→ How to complete this task: Scan the material for the word "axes" and copy each line where it occurs.

******************************

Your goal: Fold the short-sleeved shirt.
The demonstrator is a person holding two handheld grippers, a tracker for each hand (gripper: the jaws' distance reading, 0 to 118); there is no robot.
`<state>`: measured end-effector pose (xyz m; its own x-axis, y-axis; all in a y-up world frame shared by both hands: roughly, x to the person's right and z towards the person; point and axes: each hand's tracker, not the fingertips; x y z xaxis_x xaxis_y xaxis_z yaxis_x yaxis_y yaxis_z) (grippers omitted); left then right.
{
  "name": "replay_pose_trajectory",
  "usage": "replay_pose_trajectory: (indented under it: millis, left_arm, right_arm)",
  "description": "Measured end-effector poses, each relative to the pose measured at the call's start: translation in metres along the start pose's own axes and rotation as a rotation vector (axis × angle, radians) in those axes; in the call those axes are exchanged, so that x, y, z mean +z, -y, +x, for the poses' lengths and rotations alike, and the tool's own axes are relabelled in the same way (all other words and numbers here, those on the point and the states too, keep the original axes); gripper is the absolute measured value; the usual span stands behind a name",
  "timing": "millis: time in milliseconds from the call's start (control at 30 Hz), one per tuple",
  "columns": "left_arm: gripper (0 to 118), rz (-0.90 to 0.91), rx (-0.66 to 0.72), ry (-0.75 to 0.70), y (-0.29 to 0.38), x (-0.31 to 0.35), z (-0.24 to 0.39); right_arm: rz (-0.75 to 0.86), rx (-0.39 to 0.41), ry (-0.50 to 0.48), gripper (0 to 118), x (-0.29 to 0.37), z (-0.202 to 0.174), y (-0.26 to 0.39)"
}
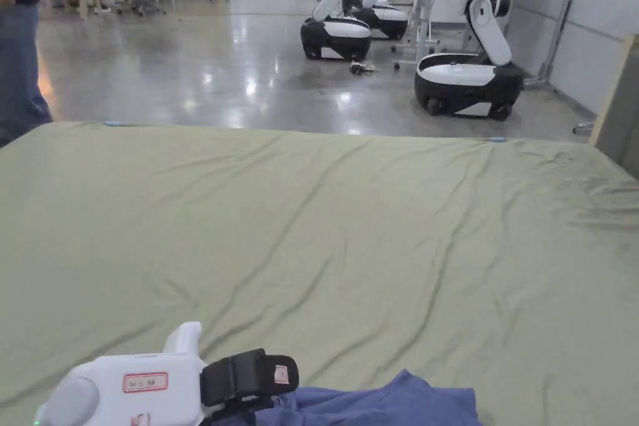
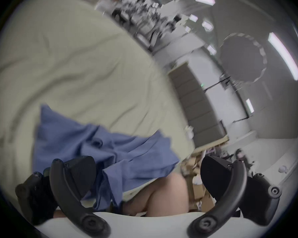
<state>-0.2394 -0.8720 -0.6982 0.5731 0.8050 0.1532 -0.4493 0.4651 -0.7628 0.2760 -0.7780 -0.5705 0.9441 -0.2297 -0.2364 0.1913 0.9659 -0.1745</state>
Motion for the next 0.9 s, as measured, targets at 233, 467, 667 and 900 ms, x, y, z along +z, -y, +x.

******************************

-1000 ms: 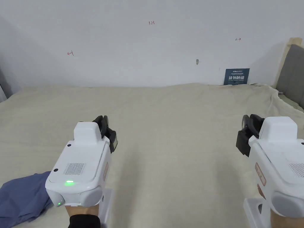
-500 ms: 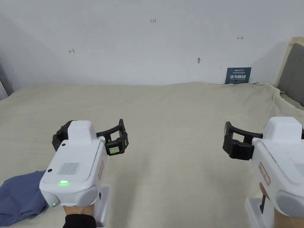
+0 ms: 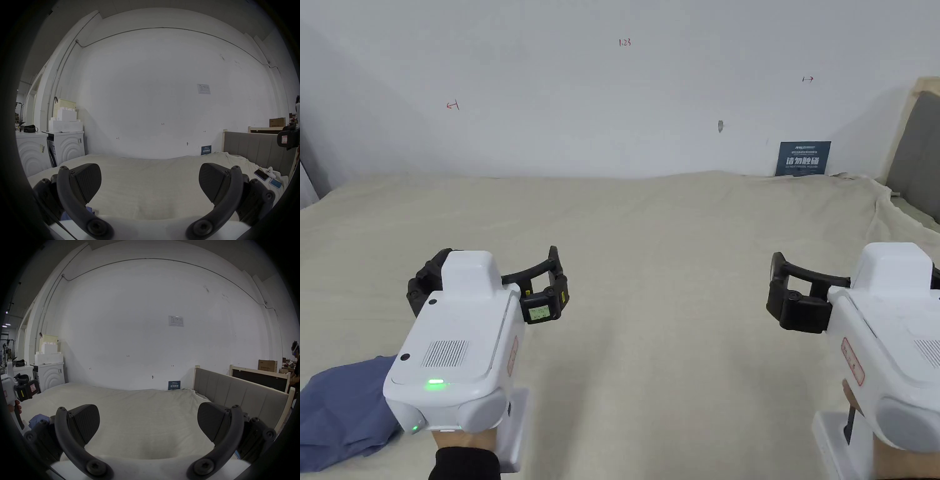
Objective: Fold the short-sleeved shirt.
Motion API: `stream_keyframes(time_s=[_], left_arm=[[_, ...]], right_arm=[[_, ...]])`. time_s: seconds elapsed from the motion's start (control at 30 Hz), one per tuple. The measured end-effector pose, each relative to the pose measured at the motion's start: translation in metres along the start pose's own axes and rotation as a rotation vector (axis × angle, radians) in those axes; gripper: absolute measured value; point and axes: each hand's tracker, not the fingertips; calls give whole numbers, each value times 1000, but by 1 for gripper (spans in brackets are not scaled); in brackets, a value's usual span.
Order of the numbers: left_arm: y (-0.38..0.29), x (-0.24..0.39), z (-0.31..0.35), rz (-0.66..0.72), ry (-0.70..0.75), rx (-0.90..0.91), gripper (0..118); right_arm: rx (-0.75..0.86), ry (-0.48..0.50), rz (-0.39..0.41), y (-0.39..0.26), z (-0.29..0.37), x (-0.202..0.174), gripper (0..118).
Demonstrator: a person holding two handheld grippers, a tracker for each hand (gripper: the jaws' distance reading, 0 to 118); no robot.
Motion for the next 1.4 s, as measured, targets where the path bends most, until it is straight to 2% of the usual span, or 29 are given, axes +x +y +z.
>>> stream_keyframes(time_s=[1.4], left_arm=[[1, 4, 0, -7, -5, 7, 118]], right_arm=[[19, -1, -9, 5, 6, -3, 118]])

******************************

→ Your response:
`<state>`: measured end-effector pose (xyz m; its own x-axis, y-axis; all in a y-up world frame shared by both hands: roughly, x to the person's right and z towards the person; point and axes: each hand's tracker, not the fingertips; x y z xaxis_x xaxis_y xaxis_z yaxis_x yaxis_y yaxis_z) (grippers omitted); left then right.
  "description": "Measured end-effector poses, each relative to the pose measured at the call's start: translation in metres along the start pose's own axes and rotation as a rotation vector (axis × angle, radians) in those axes; in the call those axes are exchanged, so that x, y, z mean +z, -y, +x, for the poses' lengths and rotations alike, and the tool's own axes are relabelled in the same way (all other words and numbers here, those on the point and the states too, keep the original axes); gripper is the absolute measured value; the usual span stands behind a name",
Motion API: `stream_keyframes(time_s=[_], left_arm=[[_, ...]], right_arm=[[_, ...]])`. time_s: seconds elapsed from the motion's start (control at 30 Hz), one per tuple. The measured end-effector pose, each relative to the pose measured at the motion's start: translation in metres along the start pose's own axes and rotation as a rotation vector (axis × angle, radians) in those axes; gripper: absolute measured value; point and axes: each hand's tracker, not the fingertips; calls give whole numbers, each value times 1000, but by 1 for gripper (spans in brackets are not scaled); in brackets, a value's usual span.
Motion for the next 1.4 s, as measured, targets where the path bends most, until it is straight to 2% of the usual span, or 29 are given, axes +x +y +z.

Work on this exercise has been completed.